As I would learn over the next couple of months, in Prash I had a found an amazing combination that is so rare to find (and why people have such high regard for Mark Zuckerberg and Suranga Chandratillake): an ability to transcend commercial and tech. Prash could not only build code, but command a boardroom.
He was unhappy with just making money through financial markets, and wanted to put his training to improving the world. Prash not only saw the same problem I saw in media, but the wider ramifications. If media was not funded, and editorial desks continued to shrink then who would hold government and society to account? Who would own the news cycle, if not the independent media?

So while we extracted ourselves from jobs, he had his first baby, and the patents were filed we went about getting to know each other. As he always likes to say “you don’t get married on a first date”, and so we went about dating before we got “professionally married”. We compared notes on what the company’s values would be, what roles we would take, what our personal aspirations were. I think we even completed the lean canvas, and shared reading lists from the likes of Lean Start Up to The Hard Things About Hard Things.

The Big Reveal

Prash finally revealed his solution (the initial FreeWall), and my goodness it was simple! It took me sometime to think through all the ramifications; in a world where everyone likes to over-complicate, here was something blindingly obvious. The easiest way to prove a digital impression was actually seen and understood by a human and not a bot, was to just ask them as much. How had no one thought of this? Was it so obvious that it had been hiding in plain sight? After all, two thousand years of the evolution of education had firmly understood the value of asking its pupils questions, why had advertising not? Simply put until the internet, the only way to ask questions was in focus groups, and this was get their opinion rather than confirm their understanding of a brand message.

Turns out the big reveal was not only the product but also the third musketeer!

Prash had been “seeing” someone else, and a good thing I did not get married on that first date, otherwise I would have felt wholly cheated on. He had managed to connect to a member of the media inner circle, someone who had a run a media agency and worked for a media owner, so knew the challenges on both side, from the coal face to the board room, and wanted it to change it for the better… in Tim, Prash had the perfect partner.

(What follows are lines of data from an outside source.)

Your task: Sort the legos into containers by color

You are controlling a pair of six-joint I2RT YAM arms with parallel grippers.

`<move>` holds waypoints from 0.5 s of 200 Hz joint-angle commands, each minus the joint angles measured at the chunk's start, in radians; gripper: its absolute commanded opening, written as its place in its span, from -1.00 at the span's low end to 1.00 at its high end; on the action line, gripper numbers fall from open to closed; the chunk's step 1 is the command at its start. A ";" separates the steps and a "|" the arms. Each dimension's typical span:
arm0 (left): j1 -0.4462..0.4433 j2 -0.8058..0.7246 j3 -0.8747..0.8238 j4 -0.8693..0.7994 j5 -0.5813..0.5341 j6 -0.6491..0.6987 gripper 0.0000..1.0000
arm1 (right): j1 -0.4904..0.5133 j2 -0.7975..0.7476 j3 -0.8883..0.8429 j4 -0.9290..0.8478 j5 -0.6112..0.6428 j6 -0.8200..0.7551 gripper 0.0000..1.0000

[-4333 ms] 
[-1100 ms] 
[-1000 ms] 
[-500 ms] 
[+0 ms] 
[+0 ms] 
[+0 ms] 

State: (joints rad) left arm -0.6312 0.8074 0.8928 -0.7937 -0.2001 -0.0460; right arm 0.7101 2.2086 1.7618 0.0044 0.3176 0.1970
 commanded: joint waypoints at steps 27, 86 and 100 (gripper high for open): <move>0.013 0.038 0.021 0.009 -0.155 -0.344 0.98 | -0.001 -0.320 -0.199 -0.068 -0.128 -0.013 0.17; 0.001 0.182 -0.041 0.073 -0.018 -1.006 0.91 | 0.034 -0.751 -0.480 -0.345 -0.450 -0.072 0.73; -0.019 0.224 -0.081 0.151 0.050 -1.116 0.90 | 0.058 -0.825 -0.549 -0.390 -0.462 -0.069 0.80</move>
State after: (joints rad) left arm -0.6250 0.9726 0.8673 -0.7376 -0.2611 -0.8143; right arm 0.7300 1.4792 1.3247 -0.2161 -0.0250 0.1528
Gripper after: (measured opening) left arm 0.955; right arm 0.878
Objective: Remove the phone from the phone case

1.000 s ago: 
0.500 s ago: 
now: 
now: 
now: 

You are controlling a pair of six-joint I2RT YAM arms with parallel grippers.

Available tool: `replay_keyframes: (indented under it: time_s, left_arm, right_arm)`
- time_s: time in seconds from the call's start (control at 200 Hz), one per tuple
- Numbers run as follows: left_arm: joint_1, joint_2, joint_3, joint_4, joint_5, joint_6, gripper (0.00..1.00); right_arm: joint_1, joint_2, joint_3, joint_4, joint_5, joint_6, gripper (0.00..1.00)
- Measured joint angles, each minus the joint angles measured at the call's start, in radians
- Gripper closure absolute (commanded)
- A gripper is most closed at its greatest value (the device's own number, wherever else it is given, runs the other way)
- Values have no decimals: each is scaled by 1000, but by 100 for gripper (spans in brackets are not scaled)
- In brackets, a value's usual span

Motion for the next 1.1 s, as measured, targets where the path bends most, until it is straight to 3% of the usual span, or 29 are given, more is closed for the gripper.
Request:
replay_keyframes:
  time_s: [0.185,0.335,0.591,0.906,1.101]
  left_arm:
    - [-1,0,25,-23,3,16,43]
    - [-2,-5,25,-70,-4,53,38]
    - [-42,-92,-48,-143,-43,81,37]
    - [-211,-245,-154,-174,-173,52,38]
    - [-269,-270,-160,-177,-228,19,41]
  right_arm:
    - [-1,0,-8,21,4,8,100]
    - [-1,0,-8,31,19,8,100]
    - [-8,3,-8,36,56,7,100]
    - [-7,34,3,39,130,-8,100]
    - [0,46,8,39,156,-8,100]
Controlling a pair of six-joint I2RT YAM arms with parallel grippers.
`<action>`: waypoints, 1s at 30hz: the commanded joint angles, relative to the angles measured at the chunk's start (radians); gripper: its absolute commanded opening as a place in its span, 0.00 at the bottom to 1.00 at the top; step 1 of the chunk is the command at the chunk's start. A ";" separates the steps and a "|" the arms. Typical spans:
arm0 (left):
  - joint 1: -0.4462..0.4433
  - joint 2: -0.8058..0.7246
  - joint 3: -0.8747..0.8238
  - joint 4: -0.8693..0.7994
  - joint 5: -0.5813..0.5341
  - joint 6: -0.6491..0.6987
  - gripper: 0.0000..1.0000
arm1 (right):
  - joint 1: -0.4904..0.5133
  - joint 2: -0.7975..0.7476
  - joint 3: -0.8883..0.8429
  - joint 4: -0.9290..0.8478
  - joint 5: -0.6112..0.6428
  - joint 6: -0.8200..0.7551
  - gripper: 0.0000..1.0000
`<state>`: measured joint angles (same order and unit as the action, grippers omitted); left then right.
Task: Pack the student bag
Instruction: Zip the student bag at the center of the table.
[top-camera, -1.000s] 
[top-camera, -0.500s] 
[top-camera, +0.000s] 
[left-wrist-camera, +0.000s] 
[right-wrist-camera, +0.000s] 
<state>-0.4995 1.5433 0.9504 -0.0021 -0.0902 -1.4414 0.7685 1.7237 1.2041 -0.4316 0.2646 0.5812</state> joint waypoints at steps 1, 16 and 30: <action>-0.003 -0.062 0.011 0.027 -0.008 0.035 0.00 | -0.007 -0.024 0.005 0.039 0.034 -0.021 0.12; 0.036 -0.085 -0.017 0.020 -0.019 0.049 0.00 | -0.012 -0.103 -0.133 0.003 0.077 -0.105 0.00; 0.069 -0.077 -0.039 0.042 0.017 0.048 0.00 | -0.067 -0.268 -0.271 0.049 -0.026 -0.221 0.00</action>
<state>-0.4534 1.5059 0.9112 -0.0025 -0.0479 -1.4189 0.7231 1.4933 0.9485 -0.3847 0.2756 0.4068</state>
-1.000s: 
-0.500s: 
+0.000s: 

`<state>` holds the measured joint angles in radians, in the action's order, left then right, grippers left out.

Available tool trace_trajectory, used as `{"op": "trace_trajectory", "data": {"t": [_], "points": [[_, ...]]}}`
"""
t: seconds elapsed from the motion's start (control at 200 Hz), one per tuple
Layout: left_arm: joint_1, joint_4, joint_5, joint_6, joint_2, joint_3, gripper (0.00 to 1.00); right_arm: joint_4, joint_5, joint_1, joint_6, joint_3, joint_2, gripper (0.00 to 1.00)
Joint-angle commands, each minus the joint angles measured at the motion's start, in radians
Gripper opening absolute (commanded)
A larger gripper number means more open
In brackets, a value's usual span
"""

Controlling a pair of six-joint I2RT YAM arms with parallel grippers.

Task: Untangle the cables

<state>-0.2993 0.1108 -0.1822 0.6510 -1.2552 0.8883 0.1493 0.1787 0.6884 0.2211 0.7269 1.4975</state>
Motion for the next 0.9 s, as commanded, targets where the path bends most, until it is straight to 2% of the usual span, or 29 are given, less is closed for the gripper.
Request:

Bugger, Prash and Tim would surely spot this for themselves, and that I would be a third wheel. We all shared a common purpose, but arrived via three different paths.

So I went into overdrive “Rowly mode”, as I was not going to miss out on the perfect storm of opportunity of: an industry in crisis, a perfect solution, an awesome team, a common purpose to make the world better. The fact that I am writing this blog shows overdrive “Rowly mode” must have worked.

The Early Meetings

The next few months involved running around like crazy people, trying to see if the super simple solution we thought was the answer to the industry’s problems was in fact just that, or whether we were just ‘crazy people’, thinking we could solve such a massive industry problem with something so simple.

There were certainly one or two people in that camp, who thought we should go back to banking. And there were of course issues with various pieces of the jigsaw.
But the over-arching feeling was that we were onto something. We had a solution that everyone we spoke to could see working within their existing portfolios.

And so it began! Three years of fitness classes later (turns out it’s more sustainable to meet over a spin than four pints!) and a conference for those of us that were NFI’d to Cannes, we three musketeers have found the rest of The Guard. And together, we are fighting back against the GAFA empire, and making sure our publishers get the funding they need to keep the world in check, and our content free!

Oh and by the way, those people who told us to go back to banking… they are now our clients.